Computation of sparse representation of high dimensional time series data and experimental applications: Mathematics@IISc

Title: Computation of sparse representation of high dimensional time series data and experimental applications

Speaker: Sandeep K. Modi (IISc Mathematics)

Date: 26 April 2018

Time: 2:30 pm

Venue: LH-2, Mathematics Department

Obtaining a sparse representation of high dimensional data is often the first step towards its further analysis. Conventional Vector Autoregressive (VAR) modelling methods applied to such data results in noisy, non-sparse solutions with a too many spurious coefficients. Computing auxiliary quantities such as the Power Spectrum, Coherence and Granger Causality (GC) from such non-sparse models is slow and gives wrong results. Thresholding the distorted values of these quantities as per some criterion, statistical or otherwise, does not alleviate the problem.

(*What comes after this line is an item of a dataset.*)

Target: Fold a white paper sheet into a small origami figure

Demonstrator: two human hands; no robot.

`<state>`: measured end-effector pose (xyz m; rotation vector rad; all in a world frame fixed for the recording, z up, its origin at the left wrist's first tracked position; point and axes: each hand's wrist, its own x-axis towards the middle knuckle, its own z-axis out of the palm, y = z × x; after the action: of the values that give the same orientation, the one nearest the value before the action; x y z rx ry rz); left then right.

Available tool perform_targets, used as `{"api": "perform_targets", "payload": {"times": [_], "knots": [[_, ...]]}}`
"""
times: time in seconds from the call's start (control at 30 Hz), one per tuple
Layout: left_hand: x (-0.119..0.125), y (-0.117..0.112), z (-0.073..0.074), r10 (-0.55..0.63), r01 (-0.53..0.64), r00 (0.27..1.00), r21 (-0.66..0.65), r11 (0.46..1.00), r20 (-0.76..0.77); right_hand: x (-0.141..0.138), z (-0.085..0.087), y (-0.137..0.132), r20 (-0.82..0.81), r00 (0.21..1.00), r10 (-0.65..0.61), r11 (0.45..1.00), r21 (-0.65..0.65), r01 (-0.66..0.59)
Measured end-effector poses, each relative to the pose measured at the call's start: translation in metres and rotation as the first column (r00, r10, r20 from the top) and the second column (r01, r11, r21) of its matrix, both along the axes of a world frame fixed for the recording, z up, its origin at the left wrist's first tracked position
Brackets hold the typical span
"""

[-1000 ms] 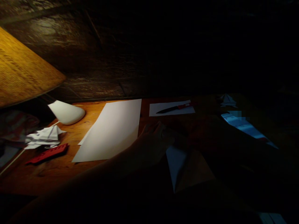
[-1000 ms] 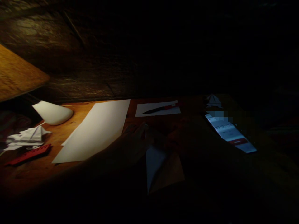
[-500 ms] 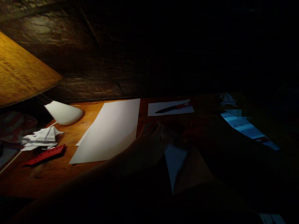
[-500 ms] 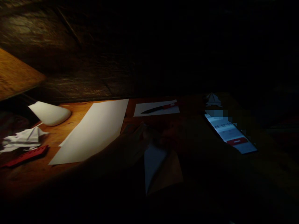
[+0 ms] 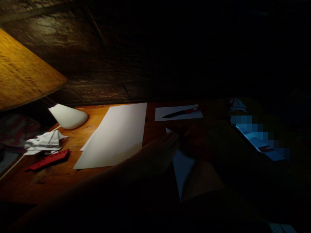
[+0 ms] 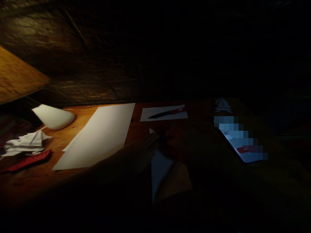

We propose two sparse Vector Autoregressive (VAR) modelling methods that work well for high dimensional time series data, even when the number of time points is relatively low, by incorporating only statistically significant coefficients. In numerical experiments using simulated data, our methods show consistently higher accuracy compared to other contemporary methods in recovering the true sparse model. The relative absence of spurious coefficients in our models permits more accurate, stable and efficient evaluation of auxiliary quantities. Our VAR modelling methods are capable of computing Conditional Granger Causality (CGC) in datasets consisting of tens of thousands of variables with a speed and accuracy that far exceeds the capabilities of existing methods.

Using the Conditional Granger Causality computed from our models as a proxy for the weight of the edges in a network, we use community detection algorithms to simultaneously obtain both local and global functional connectivity patterns and community structures in large networks.

We also use our VAR modelling methods to predict time delays in many-variable systems. Using simulated data from non-linear delay differential equations, we compare our methods with commonly used delay prediction techniques and show that our methods yield more accurate results.

We apply the above methods to the following real experimental data:

Analysis of data from the Human Connectome Project (HCP): fMRI data from the HCP database is used to compute sparse brain functional connectivity networks. The network and community structures obtained are consistent over independent recording sessions and show good spatial correspondence with known functional and anatomical regions of the brain.
Analysis of ADHD-200 data: fMRI data from children with ADHD (Attention Deficit Hyperactive Disorder) is used to compute sparse brain functional connectivity networks. Analysis of the network measures obtained provide new ways of differentiating between ADHD and typically developing children using global and node-level network measures. They also enable refinement of published results relating to the rFIC-ACC interaction in fMRI resting state data.
Time-delay prediction from LFP recordings:When applied to Local Field Potential (LFP) recordings from the rat and monkey, our methods predict consistent delays across a range of sampling frequencies.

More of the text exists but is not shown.